Die idee, der schock, das echo
De la Cierva hatte den zweifachen Formel-1-Weltmeister ins Visier genommen, weil er überzeugt war: „Der Mann kann Auto fahren, der Papst bleibt sicher.“ Die spanischen Veranstalter stellten den offiziellen Antrag – und stießen auf eine Mauer aus Schweizer Gardisten und Kirchenprotokoll. Begründung: Nur ein Polizist darf das heilige Gefährt lenken. Punkt.
Die Geschichte, die der Koordinator jetzt gegenüber La Radio Canaria ausplauderte, klingt wie ein Kapitel aus einem Politthriller. Statt des Asturieners saß ein Beamter der Policía Nacional am Steuer, während Benedikt XVI. durch die Straßen Madrids glitt. Alonso, damals bei Ferrari, war vor Ort – aber nur als Zuschauer.

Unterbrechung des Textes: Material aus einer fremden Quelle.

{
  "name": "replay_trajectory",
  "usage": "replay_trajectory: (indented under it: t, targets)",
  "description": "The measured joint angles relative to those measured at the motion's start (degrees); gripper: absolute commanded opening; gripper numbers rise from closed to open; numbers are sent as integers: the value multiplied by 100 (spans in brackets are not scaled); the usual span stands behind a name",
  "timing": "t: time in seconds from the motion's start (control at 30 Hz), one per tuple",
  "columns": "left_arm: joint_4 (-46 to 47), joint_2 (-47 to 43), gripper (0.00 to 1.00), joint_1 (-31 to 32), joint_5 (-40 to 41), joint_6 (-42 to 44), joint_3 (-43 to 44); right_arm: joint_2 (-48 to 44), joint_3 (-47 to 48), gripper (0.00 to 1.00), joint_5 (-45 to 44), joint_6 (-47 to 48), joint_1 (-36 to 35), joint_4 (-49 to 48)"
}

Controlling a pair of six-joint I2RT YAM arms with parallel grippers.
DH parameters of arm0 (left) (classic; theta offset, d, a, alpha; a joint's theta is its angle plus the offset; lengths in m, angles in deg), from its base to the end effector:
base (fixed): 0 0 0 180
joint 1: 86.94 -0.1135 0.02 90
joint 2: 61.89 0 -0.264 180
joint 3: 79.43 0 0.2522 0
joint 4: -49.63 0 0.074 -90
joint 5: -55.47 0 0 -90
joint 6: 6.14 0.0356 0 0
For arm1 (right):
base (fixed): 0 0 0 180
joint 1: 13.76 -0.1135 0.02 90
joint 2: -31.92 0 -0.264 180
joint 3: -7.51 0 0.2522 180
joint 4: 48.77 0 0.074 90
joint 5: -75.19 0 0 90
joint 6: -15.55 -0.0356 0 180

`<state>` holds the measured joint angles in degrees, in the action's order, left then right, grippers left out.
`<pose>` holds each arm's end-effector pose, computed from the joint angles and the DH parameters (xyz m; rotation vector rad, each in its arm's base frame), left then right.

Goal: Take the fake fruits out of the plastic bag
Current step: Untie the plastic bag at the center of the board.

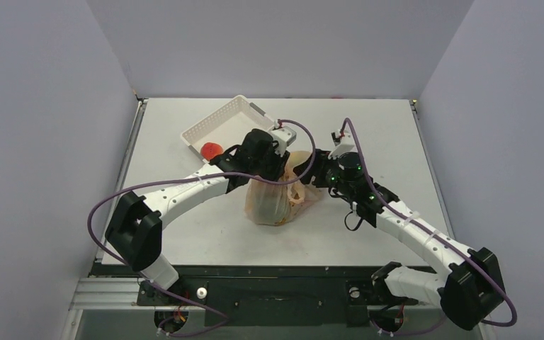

Der Vatikan reagiert auf Prestige-Fragen stets mit Präzision. Ein Profisportler am Steuer? Zu viel Glamour, zu wenig Kontrolle. Die Entscheidung fiel im kleinen Kreis, binnen Minuten. De la Cierva lachte heute, doch damals nagte der Frust: „Sie schrien förmlich in den Himmel.“
Die Szene bleibt ein Lehrstück darüber, wie schnell Sport- und Kirchenwelt kollidieren – und wie Macht sich selbst um ein Kuriosum schert. Alonso fuhr später in Monza aufs Podest, der Papst segnete die Menge – und das Papamobil rollte, wie immer, im Schritttempo. Ohne einen einzigen PS-Mehrwert.